Так и пришел день, когда творческие союзы поняли — дальше не прожить, за отопление, телефонные разговоры, охрану и так далее, и тому подобное платить нечем. Началась распродажа. Как выразился Сосновский, дом пошел в распыл. Стены покрылись мозаикой вывесок с непривычными, в основном не по-русски звучащими названиями фирм, контор и кабинетов, рядом с целителем, психоневрологом-экстрасенсом разместился пункт обмена валюты. Так называемые офисы в тесноте, но не в обиде, прижавшись друг к другу, вытеснили в расстрельные полуподвалы новые комнатушки творческих союзов, в которых с поникшим видом сидели некогда гордые секретарши, лихорадочно подсчитывая инфляционные убытки.
Зато процветало помещение бывшего буфета, где новый хозяин решил открыть бар-ресторан для элиты, создал интерьер-уют, все для души и ненавязчиво, с улицы почти не видно, — кто знает, тот найдет, кто не знает, того не пустят.
Нашел и Мазин.
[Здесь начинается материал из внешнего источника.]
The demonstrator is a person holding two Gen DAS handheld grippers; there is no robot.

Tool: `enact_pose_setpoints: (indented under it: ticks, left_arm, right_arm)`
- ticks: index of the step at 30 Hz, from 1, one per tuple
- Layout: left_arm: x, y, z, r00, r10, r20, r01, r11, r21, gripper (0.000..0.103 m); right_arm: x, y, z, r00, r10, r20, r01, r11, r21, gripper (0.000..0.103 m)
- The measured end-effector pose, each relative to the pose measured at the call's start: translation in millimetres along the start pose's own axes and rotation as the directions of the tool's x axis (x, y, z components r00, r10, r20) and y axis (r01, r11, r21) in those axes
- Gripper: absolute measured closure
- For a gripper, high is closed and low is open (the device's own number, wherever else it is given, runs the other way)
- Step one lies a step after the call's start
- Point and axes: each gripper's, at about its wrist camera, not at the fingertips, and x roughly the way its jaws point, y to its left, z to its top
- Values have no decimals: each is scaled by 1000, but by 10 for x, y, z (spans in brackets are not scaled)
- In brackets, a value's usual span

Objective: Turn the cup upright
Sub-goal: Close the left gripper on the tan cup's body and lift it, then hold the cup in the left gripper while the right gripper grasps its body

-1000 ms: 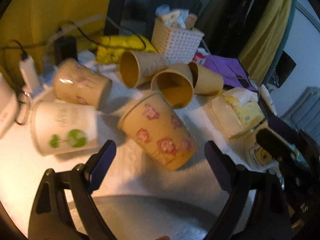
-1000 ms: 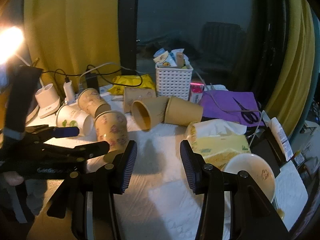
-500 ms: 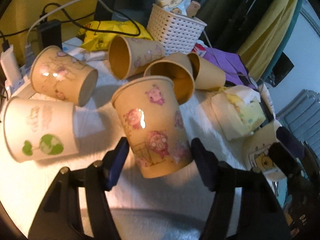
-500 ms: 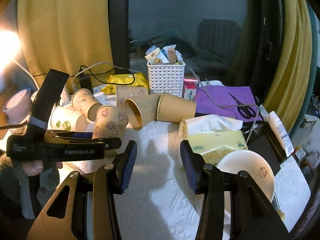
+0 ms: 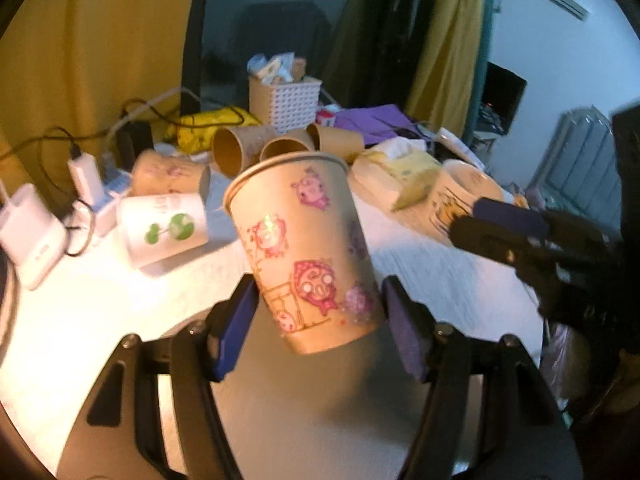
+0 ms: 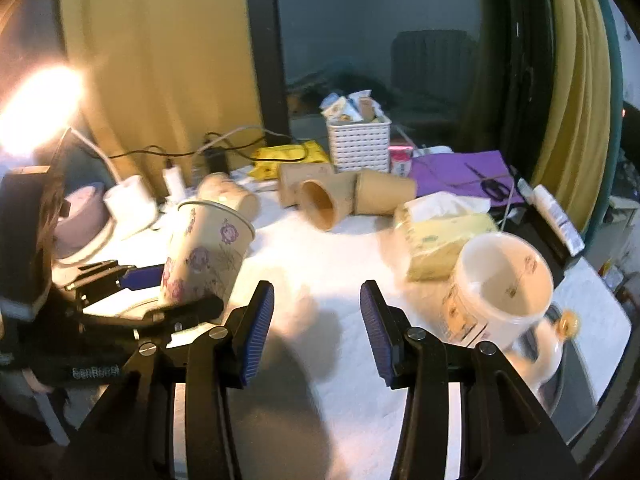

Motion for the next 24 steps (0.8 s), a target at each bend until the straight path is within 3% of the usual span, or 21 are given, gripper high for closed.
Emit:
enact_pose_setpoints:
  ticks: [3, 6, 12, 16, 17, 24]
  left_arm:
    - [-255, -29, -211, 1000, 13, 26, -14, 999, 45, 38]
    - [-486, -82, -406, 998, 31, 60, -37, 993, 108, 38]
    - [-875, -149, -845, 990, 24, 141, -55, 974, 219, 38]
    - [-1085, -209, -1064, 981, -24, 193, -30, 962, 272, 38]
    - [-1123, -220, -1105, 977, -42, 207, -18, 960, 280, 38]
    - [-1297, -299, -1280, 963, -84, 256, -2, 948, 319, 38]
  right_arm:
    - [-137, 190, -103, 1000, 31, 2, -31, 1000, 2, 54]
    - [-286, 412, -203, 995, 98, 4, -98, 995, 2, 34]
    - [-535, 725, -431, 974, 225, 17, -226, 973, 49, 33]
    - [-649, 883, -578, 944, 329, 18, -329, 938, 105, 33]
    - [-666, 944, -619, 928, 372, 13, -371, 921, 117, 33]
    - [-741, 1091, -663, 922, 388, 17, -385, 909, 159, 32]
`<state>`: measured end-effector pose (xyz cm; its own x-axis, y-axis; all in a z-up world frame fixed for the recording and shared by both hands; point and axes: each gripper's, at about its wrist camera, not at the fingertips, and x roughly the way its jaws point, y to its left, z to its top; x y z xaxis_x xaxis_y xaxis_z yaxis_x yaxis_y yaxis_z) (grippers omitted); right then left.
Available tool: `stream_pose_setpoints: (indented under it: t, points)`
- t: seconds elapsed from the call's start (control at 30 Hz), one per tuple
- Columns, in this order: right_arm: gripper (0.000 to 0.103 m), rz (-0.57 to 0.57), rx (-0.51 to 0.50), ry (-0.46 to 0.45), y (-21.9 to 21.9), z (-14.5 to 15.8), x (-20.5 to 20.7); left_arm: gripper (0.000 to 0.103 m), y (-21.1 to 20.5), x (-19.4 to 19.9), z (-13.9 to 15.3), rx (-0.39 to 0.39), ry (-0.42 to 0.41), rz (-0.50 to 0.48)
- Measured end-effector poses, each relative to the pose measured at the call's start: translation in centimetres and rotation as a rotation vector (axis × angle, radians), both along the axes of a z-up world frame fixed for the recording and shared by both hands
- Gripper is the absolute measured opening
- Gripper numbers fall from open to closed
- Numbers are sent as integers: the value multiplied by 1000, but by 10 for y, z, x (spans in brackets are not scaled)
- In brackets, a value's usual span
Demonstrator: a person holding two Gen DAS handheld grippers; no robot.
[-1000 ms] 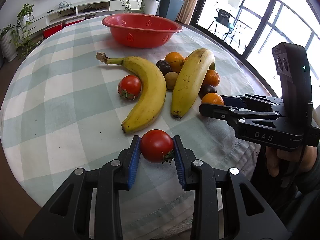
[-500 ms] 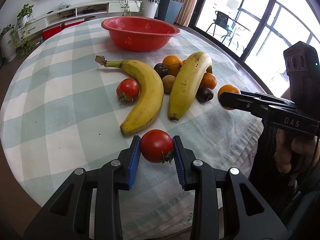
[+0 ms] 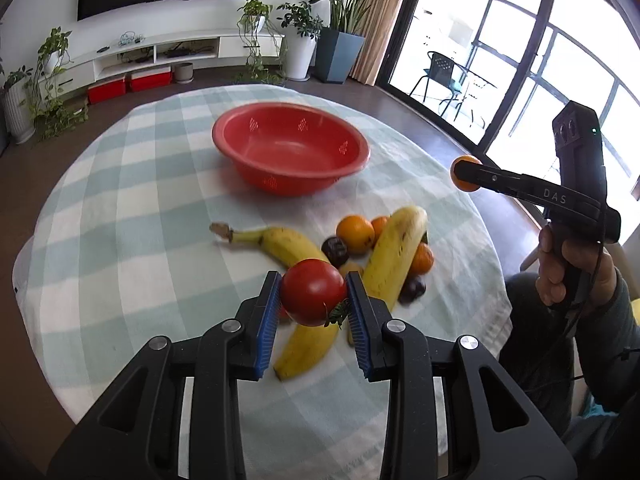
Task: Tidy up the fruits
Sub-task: 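Carry the tomato toward the red bowl with the left tool while the right tool grasps an orange, then lower the tomato into the red bowl and open the left tool while the right tool releases the orange there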
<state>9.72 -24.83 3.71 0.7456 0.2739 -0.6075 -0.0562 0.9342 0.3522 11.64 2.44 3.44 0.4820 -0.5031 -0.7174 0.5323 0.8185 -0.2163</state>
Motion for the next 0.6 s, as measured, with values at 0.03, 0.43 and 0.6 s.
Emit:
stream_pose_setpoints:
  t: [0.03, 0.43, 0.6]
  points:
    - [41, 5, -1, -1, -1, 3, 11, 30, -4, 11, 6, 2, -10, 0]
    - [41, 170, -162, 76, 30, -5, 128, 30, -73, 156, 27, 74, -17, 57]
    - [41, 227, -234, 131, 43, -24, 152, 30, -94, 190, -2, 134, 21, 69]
Обошел дом и увидел перст указующий с надписью «У Пегаса». Борис ждал его под перстом, потирая руки.
— Будешь доволен, старик, будешь доволен!
И пошел вперед по ступенькам вроде бы ведущим вниз, а на самом деле наверх, где теперь новая жизнь обосновалась, та самая, что статистика определила, как в двадцать шесть раз лучшую, чем нижняя.
Говоря честно, Мазин к новой жизни еще не привык и не оценил поэтому финскую мебель и еще многого.
Но Борис возбужденно толкал его в бок и приговаривал:
— Ну как? Нет, брат, о такой жизни мы разве могли?..
Тут он был прав, Мазин и сейчас не мог и не мечтал, а Борис мечтал, но не мог.
— Да ты посмотри, откуда у нее ноги начинаются!
Это уже относилось к предмету одушевленному.
Они сели под окном, через витражи которого окрашенные лучи стремились в зал, где когда-то человек в гимнастерке, засунув пальцы под ремень, говорил почти спокойно:
— Ну, падаль, будешь говорить, или твою бабу тут раком поставим?
Давно это было, а теперь мягкая мебель и женщина-официантка из тех, что ноги где-то в подмышках начинаются, а юбка в набедренную повязку переходит.
Мазин посмотрел.
— Мини — миниморум?
Она глянула недовольно, заподозрив в его словах нечто недоброжелательное.
— Извините, — сказал он.
— Что будете заказывать?
Нашлось что.
— С ума сошел? — спросил Мазин, глядя на цены в меню.
— Не привык ты, старик, не привык. Главное, не волнуйся. Плачу я.
— А я что?
Борис рассмеялся.
— Ты работать будешь! Не обиделся?
— Хозяин — барин, — пожал плечами Мазин. — Раньше хозяин батрака кормил до отвала. Считал, как ест, так и трудиться будет.
— Брось, Игорь. Хочешь, будешь хозяин. Нам дело нужно взять в руки. А пойдет — поделим. Не мне с тобой делиться. Давай-ка за общее дело! Раз-два, побежали…
— Извините, Борис Михайлович…
Это снова подошла длинноногая, стояла чуть покачиваясь и смотрела на Сосновского как-то доверительно.